Димка сжал ручей в ладонях и очнулся.
– Какой сон был... – улыбнулся он яркому утру. Сон оказался до того чудесным, что даже пробуждение не могло расстроить Димку – его словно всё ещё окутывало облако нездешних ароматов и мелодий. Димка соскользнул с дивана, удивился, какие пыльные у него ноги – если он сам так набегался, что улёгся, как был, спать – неужели ничего не заметила мама?!
А она уже услышала, что Димка проснулся, вошла – лицо беспокойное, под глазами тени – что же такое с ней, ой?! – но тут она засветилась вся, обняла Димку, притиснула к себе.
– Мам... – Димка слегка обалдел. – Мам, что...
– Где ты был, маленький мой, где ты пропадал!?..
И у Димки сделалось вдруг сразу горячо и холодно в груди.
...Кристалл лежал на столике у дивана, заляпанный илом, но целый, ни царапинки. Димка взял его, всё ещё до конца не веря, что он – настоящий. Сел на диван, мама примостилась рядом, снова взяла Димку за плечи.
– Мы же думали, ты в лагере... Я и не волновалась-то почти – теперь сама себе удивляюсь! А тут с утра, будто слабость какая-то, прямо руки опускаются. Не нахожу места, и о тебе всё думаю, думаю... А перед обедом дядька Михаил тебя приносит... Нашёл, говорит, у ручья, лежит – как спит, и дышит, и сердце бьётся – а не просыпается. Ох, я...
Прошла неделя. Дни становились всё жарче, словно вместо октября сентябрь сменяло надумавшее возвратиться ещё на месяц-другой лето. Димка ходил в школу в рубашке с короткими рукавами, а его одноклассники, Витька с Лёшкой даже купались в речке. Лёшка после заболел, но Витька всех уверял, что это не простуда, а опасная, заразная болезнь менингит.
К бабке Вале в доме напротив приехала внучка Наташа. Димка решил, что она красивая, но знакомиться с ней опасался, считая, что красивые девчонки – задаваки и воображалы. В первом классе он, было, почти влюбился в одну, даже подарил ей самодельную снежинку из бумаги – но подарок был возвращён с холодным презрением.
Казалось, ничего не происходит. События по ту сторону обычного замерли, превратившись в картинки. Димку не беспокоило это, словно он знал – оживить картинки можно в любой момент. И пока что такой момент не наступил.
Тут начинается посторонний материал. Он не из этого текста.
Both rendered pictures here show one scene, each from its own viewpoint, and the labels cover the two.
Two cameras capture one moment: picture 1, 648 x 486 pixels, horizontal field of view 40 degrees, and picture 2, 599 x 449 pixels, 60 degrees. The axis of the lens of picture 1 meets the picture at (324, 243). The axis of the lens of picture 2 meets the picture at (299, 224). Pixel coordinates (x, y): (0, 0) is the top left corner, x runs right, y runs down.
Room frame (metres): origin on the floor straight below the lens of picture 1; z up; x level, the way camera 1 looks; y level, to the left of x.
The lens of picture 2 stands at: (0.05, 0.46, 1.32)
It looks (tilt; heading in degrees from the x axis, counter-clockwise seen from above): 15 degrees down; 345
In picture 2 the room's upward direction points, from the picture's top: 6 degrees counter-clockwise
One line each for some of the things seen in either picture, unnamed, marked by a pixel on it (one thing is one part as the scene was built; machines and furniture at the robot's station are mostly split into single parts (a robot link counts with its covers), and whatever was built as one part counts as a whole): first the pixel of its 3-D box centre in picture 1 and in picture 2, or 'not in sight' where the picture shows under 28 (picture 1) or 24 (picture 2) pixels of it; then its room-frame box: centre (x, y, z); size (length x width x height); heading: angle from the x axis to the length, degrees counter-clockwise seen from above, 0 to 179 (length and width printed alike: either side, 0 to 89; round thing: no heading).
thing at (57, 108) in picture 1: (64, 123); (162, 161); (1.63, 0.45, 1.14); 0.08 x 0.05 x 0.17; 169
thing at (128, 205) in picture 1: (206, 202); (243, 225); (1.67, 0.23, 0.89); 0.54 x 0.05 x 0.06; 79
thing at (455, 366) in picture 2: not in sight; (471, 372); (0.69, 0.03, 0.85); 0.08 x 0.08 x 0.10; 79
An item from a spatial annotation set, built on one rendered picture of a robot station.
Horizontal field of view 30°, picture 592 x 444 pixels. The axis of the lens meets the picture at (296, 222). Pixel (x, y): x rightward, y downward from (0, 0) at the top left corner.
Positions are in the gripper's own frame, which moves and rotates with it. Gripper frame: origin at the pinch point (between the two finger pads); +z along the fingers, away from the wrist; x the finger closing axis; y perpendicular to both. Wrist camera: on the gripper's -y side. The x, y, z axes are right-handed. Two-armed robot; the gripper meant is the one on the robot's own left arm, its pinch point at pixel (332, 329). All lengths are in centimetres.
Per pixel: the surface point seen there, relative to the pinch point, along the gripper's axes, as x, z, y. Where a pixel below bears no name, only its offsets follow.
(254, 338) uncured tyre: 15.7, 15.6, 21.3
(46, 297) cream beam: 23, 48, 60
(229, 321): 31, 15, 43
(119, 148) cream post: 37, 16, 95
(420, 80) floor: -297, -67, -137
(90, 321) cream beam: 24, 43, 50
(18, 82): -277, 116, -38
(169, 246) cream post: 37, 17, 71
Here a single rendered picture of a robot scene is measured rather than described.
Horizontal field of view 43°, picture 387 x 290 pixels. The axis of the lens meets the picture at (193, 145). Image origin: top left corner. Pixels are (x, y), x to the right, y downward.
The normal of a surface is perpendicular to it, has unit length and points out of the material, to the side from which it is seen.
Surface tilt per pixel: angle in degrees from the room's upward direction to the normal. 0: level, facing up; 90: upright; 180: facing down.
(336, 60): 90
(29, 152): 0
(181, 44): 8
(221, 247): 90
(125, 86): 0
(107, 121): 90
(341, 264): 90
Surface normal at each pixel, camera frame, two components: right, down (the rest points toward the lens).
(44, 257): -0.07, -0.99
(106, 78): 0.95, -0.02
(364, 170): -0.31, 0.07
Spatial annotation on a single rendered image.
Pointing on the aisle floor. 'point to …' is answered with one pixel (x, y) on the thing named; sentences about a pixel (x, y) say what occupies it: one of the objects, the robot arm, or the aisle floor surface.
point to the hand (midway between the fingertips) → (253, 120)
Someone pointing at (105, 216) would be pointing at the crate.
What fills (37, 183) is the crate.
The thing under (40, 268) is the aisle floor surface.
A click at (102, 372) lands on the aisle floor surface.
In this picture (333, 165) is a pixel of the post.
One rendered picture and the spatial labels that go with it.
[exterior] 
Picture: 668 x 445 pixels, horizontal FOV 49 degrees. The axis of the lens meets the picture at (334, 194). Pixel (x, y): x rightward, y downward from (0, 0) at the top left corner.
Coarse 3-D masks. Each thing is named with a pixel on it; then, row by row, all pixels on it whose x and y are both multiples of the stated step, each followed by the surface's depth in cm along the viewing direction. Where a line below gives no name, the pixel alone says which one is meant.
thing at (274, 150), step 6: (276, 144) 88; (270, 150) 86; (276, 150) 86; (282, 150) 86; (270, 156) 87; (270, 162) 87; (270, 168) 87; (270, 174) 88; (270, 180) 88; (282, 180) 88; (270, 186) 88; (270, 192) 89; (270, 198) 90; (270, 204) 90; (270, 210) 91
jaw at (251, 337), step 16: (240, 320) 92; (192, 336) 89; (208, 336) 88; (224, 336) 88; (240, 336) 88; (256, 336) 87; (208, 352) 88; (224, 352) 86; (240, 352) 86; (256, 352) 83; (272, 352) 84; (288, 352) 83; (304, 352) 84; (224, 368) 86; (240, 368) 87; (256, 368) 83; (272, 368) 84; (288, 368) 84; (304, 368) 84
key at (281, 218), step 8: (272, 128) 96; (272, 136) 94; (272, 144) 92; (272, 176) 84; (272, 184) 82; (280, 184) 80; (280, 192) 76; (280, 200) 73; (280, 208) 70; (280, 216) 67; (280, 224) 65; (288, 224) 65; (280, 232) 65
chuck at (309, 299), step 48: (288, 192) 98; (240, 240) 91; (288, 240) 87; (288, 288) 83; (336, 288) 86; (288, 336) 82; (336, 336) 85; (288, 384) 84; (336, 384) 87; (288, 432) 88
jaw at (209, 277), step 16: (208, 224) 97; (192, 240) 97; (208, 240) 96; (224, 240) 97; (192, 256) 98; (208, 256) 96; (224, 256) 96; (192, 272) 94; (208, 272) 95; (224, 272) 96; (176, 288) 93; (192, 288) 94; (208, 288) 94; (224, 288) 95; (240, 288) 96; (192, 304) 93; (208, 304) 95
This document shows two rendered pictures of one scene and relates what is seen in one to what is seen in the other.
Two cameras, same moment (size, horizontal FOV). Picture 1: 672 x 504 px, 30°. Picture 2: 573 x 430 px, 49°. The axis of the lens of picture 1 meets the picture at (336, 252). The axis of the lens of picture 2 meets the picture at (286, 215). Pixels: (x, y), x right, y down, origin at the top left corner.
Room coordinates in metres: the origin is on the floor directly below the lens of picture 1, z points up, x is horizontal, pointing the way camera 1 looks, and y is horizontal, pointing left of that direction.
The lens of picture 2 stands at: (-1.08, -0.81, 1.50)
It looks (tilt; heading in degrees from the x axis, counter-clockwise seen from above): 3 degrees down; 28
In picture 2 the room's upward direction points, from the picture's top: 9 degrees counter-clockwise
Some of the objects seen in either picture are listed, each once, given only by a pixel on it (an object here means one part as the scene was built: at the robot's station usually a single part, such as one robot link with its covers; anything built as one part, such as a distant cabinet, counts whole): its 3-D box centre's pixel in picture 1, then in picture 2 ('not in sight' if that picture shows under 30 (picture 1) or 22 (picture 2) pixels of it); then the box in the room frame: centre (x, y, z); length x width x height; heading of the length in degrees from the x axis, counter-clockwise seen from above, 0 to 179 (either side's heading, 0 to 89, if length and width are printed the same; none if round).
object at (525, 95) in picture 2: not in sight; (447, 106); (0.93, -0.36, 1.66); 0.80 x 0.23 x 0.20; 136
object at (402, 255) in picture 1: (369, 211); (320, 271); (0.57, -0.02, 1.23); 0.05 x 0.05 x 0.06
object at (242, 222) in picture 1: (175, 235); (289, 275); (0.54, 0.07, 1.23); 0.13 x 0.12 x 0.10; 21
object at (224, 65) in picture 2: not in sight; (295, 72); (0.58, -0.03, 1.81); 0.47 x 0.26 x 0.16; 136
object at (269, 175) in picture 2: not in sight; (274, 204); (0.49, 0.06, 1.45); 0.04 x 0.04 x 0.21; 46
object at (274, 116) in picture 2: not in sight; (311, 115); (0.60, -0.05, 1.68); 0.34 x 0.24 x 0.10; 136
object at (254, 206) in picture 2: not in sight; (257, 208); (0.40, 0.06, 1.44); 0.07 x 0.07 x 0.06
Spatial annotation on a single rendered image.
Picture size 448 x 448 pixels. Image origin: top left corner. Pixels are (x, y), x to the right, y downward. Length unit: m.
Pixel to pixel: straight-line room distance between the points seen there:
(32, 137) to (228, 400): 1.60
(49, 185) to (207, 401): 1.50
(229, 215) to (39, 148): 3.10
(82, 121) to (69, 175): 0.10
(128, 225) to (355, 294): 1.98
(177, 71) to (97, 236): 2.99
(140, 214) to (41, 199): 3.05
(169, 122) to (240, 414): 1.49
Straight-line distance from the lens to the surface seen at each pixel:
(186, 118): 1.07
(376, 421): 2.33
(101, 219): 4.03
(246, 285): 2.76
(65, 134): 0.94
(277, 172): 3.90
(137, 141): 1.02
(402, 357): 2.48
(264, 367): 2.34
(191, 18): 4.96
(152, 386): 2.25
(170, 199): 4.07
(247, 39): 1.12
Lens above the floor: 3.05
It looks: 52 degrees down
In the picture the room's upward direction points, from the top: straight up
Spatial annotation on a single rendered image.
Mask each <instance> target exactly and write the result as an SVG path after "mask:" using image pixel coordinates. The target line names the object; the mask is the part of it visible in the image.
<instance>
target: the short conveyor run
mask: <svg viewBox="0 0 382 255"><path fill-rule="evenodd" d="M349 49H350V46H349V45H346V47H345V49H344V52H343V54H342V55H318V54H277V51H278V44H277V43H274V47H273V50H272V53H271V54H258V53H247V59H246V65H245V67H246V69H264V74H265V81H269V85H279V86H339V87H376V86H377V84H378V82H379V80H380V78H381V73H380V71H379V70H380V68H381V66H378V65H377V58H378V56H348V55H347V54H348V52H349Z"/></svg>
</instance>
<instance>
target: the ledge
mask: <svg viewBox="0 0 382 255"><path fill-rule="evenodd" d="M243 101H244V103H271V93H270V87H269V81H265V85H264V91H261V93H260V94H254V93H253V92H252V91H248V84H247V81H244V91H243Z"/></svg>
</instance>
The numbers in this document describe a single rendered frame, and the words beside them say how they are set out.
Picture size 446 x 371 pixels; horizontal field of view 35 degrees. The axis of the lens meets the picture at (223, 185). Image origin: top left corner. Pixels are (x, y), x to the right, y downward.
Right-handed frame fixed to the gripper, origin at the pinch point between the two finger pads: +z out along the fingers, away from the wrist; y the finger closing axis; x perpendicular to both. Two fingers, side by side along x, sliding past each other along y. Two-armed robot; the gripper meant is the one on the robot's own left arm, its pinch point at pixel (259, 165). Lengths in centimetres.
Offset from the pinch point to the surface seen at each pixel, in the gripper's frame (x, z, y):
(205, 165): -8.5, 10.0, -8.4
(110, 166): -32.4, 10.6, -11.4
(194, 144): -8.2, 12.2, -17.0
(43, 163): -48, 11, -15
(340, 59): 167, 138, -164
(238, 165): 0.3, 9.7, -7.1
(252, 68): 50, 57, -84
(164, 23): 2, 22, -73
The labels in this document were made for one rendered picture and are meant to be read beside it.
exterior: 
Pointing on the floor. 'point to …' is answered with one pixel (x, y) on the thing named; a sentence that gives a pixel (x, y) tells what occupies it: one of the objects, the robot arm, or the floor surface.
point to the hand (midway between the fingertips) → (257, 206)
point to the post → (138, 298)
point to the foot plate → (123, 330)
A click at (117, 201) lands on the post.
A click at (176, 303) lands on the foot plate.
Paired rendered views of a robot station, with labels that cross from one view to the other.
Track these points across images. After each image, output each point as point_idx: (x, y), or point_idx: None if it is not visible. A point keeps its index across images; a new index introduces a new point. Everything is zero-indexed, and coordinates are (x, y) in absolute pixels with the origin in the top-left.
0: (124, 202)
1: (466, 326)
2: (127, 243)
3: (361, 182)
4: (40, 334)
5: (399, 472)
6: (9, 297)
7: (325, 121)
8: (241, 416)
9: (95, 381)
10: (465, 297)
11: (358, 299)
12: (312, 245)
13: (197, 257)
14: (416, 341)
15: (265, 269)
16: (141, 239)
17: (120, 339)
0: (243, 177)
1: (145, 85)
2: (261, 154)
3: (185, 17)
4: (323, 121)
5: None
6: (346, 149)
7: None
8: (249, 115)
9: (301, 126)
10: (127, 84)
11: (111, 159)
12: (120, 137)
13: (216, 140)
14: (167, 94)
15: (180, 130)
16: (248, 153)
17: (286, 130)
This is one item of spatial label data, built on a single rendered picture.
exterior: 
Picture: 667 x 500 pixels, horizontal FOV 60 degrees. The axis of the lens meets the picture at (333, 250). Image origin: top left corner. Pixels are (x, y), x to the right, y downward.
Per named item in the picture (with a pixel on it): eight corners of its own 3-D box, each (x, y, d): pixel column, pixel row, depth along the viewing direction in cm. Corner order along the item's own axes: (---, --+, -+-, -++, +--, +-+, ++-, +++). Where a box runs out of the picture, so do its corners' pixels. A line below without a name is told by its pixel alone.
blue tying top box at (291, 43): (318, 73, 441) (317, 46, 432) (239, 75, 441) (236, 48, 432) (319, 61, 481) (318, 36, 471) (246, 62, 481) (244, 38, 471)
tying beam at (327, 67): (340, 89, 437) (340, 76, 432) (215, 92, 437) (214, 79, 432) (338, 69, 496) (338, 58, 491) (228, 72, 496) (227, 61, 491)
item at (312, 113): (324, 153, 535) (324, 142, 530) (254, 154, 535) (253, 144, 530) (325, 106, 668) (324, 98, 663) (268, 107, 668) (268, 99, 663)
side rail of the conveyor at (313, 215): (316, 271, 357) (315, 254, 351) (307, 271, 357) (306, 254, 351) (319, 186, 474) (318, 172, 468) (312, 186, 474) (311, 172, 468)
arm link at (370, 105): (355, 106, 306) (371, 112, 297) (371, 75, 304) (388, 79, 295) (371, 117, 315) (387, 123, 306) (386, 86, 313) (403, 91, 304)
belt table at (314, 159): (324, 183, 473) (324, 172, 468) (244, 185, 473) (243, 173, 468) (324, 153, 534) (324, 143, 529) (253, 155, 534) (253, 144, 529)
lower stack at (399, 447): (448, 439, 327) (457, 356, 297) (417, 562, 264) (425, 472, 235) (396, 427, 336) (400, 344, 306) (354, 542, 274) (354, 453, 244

В школе Димку притягивало окно, через которое Колотун и Жердюн проникли в класс. Стекло было вставлено новое, но никто не обсуждал явление лесных гостей – будто у всех – учителей и одноклассников – что-то случилось с памятью. Димка из осторожности тоже не задавал вопросов. Правда, порой казалось, что Мария Андреевна посматривает на него с опаской, а уж вызывать к доске просто избегает.
Димке снились сны. Каждую ночь. Начинались они по-разному, но Димка сразу научился угадывать их, узнавать в чреде обыкновенных. Эти сны были иными. Словно кусочки огромной мозаики, объединённые невидимой канвой, они должны были составить вместе какую-то грандиозную историю. Историю, равной которой не придумывал ни один смертный сочинитель.
Обрывки – ни начала, ни конца – странных и древних легенд. Там не было людей – лишь тени давно исчезнувших созданий. Творили, искали, радовались, цепенели в отчаянии неудач. Когда Димка видел их глаза, ему хотелось петь или плакать, а иногда его захватывала музыка, похожая на ветер, летящий над бесконечной землёй.
Иногда в эти сны Димка попадал не один. Они встречались – и вели себя так, словно именно сны были настоящей жизнью. И хотя Димка понимал, что на самом деле всё наоборот, в снах он не мог быть иным. Он точно раздваивался – и одна его часть считала сон реальностью, другая – только видением, чудесным, но бесплотным. Тот, иной Димка был не человеком – но удивительным, умеющим летать и строить небесные города существом из своих же снов. А настоящий Димка оставался с ним рядом, всё чувствовал, видел и слышал – и не мог ни на что повлиять, пока не наступал момент пробуждения.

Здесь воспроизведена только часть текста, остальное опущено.